ICT-related incident
ICT-related incidents are unplanned events that compromise the security of the network and information systems. They can have an adverse impact on the availability, authenticity, integrity and confidentiality of data, or on the services provided by a firm.
Critical or Important Function
A Critical or Important Function is a function, the disruption of which would materially impair the -
- financial performance of a firm
- soundness / continuity of its services and activities
- continuing compliance
Register of Information
The Register of Information is a comprehensive record that must capture detailed information relating to all contractual arrangements with third-party ICT service providers and on the use of those services. The Register must distinguish between arrangements that support Critical or Important functions and those that do not. Firms will be obliged to make their full Register of Information available to the competent authority on request.
Third Party Oversight
Third-party oversight involves monitoring and managing external vendors or service providers to ensure that they comply with contractual obligations, regulatory requirements, and internal standards.
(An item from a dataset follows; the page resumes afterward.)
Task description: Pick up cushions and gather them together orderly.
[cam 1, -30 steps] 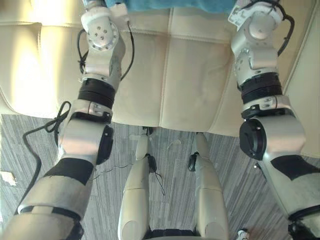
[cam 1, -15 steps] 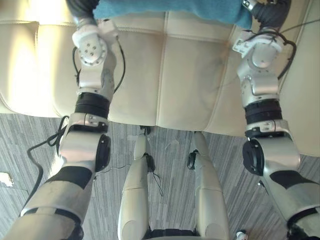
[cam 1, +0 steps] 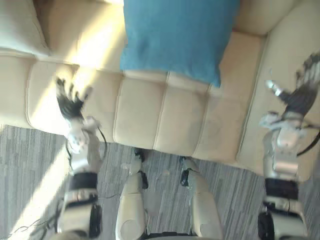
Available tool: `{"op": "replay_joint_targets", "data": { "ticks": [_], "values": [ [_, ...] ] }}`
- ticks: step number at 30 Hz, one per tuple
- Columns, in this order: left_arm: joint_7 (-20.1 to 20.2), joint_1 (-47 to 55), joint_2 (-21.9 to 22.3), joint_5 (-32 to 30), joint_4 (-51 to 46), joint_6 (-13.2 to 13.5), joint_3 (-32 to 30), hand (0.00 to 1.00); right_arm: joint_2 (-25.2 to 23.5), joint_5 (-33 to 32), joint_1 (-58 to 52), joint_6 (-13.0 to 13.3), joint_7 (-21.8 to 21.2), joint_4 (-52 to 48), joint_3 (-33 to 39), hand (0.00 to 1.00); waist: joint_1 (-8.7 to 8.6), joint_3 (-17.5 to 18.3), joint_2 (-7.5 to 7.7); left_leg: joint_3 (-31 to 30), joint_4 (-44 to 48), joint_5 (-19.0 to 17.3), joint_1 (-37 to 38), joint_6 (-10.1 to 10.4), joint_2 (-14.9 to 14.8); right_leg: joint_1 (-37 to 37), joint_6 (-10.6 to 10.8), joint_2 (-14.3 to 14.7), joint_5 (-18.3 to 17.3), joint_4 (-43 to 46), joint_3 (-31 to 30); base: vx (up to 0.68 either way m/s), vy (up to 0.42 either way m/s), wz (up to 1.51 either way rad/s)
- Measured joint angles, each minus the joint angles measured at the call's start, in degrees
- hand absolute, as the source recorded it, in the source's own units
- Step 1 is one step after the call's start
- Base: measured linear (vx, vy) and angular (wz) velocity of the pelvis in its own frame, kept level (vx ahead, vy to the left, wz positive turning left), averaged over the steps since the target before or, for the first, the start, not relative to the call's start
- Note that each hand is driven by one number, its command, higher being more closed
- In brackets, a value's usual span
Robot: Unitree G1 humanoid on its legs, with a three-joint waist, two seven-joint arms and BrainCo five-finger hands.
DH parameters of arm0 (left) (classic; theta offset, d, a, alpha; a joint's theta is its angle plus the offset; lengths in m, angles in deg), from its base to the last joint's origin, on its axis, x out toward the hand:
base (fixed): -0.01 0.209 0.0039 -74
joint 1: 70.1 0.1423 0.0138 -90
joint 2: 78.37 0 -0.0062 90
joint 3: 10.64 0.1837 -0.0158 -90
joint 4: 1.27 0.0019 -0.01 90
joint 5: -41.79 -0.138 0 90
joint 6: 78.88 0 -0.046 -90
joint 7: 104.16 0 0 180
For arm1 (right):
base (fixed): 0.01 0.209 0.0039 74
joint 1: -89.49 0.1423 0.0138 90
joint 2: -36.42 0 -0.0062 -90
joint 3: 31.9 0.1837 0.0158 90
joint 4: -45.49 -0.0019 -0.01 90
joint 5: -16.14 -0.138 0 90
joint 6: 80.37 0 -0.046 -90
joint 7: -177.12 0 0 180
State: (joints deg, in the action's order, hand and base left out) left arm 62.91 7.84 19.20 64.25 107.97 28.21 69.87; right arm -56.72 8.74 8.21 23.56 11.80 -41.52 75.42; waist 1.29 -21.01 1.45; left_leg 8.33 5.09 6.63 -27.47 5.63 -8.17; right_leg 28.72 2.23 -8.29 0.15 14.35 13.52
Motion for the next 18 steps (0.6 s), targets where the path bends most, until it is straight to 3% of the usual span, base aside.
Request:
{"op": "replay_joint_targets", "data": {
  "ticks": [4, 7, 12, 18],
  "values": [
    [4.4, 13.2, 4.3, -3.7, 1.7, -1.7, 2.8, 0.00, -7.3, 0.1, -12.0, 0.0, -3.5, 3.1, -1.2, 0.00, 0.74, 4.7, 0.11, 0.7, 2.2, -4.0, 7.5, 0.3, -0.2, -8.1, 0.5, -0.7, -4.3, 2.0, 1.0, 0.16, -0.019, 0.18],
    [7.1, 18.6, 5.9, -6.8, 11.8, -3.1, 2.6, 0.00, -10.9, 0.3, -17.2, -1.2, -5.7, 15.7, -2.4, 0.00, 0.86, 10.6, -0.03, 0.7, 1.7, -5.6, 12.8, 0.9, -0.3, -13.6, 1.0, -0.7, -6.1, 1.2, 1.5, 0.15, 0.013, 0.03],
    [8.7, 19.5, 6.3, -12.1, 28.2, -6.3, 2.5, 0.00, -11.8, 0.6, -17.3, -3.8, -8.0, 37.0, -2.4, 0.00, 0.77, 14.7, -0.56, 0.7, -2.8, -5.4, 20.3, 1.2, 0.1, -21.0, 1.6, -0.1, -6.0, -3.3, 1.9, 0.09, 0.013, 0.02],
    [8.8, 20.6, 4.9, -17.4, 35.8, -7.6, 1.9, 0.00, -11.8, 0.5, -17.3, -5.9, -10.0, 50.5, -1.8, 0.00, 0.60, 17.0, -0.83, 0.5, -8.3, -4.4, 27.7, 1.1, 1.3, -27.9, 2.9, 0.2, -4.4, -8.9, 1.9, 0.07, 0.027, 0.01]
  ]
}}
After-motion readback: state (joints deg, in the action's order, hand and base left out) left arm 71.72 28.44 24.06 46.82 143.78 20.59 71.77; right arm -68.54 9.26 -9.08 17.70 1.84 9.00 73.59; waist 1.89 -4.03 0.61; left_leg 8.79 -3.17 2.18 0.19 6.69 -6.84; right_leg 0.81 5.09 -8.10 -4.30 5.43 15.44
Its aim is to mitigate risks associated with outsourcing and maintain the quality, security, and reliability of services and products provided by third parties.
Regulatory Technical Standard (RTS)
A Regulatory Technical Standard (RTS) is a type of regulatory instrument used in the European Union (EU) to provide detailed technical specifications for the implementation of certain aspects of the Digital Operational Resilience Act (DORA).
European Supervisory Authorities (ESAs)
The European Supervisory Authorities (ESAs) are three agencies established under the European system of financial supervision with a mandate to develop and implement a common regulatory framework and foster a consistent and effective approach to financial supervision in the EU. The ESAs are -
- The European Securities and Markets Authority (ESMA)
- The European Banking Authority (EBA)
- The European Insurance and Occupational Pensions Authority (EIOPA)
Proportionality Principle
In the context of the Digital Operational Resilience Act (DORA), the proportionality principle refers to the requirement that the measures and controls implemented by firms to ensure resilience are commensurate with the nature, scale, and complexity of their operations. This means that smaller or less complex firms may, depending on risk factors, adopt simpler, less burdensome measures, while larger or more complex firms are expected to implement more robust and comprehensive controls. This principle ensures that regulatory requirements are applied in a balanced manner, avoiding a one-size-fits-all approach and ensuring that all firms can effectively manage their ICT risk.